[Task details]:
Write only the number of lines below in which "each" occurs.

- - - -

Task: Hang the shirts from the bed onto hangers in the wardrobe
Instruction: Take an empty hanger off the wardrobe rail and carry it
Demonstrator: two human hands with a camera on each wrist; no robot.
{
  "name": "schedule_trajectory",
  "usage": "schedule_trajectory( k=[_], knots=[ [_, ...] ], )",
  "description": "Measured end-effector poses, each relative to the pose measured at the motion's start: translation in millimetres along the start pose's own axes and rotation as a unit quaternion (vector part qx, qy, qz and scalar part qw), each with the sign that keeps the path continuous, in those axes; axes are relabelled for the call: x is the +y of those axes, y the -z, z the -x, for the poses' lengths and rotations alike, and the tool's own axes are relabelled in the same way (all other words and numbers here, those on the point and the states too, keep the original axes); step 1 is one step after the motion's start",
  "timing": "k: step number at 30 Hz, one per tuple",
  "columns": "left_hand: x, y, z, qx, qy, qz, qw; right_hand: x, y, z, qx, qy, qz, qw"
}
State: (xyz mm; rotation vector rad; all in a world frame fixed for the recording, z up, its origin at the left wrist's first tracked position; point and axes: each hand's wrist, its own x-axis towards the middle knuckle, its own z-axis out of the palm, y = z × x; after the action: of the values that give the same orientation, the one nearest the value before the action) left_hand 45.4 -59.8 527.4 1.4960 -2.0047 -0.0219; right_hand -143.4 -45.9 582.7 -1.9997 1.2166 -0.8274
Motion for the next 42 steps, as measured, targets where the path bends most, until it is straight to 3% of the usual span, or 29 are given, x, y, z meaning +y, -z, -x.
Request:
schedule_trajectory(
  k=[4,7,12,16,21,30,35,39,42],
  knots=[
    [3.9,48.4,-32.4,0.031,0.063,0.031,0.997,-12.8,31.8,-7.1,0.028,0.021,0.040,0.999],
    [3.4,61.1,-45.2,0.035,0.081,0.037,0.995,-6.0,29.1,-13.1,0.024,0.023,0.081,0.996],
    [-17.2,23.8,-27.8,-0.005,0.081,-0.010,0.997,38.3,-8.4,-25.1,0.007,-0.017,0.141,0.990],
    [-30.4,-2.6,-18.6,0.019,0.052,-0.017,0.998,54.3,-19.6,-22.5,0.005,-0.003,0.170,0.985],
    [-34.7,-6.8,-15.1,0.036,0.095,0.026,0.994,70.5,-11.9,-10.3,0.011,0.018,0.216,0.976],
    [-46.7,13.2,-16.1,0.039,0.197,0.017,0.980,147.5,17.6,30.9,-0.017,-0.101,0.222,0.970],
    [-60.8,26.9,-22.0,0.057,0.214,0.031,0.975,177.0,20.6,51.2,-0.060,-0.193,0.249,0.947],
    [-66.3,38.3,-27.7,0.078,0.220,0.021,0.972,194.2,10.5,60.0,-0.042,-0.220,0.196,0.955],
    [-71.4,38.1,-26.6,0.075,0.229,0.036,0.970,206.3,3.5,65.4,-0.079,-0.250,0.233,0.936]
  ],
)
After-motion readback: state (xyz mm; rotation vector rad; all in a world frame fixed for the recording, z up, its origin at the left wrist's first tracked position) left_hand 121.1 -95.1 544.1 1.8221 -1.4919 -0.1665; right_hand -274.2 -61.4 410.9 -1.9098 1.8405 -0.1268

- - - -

[Reply to the task]:
3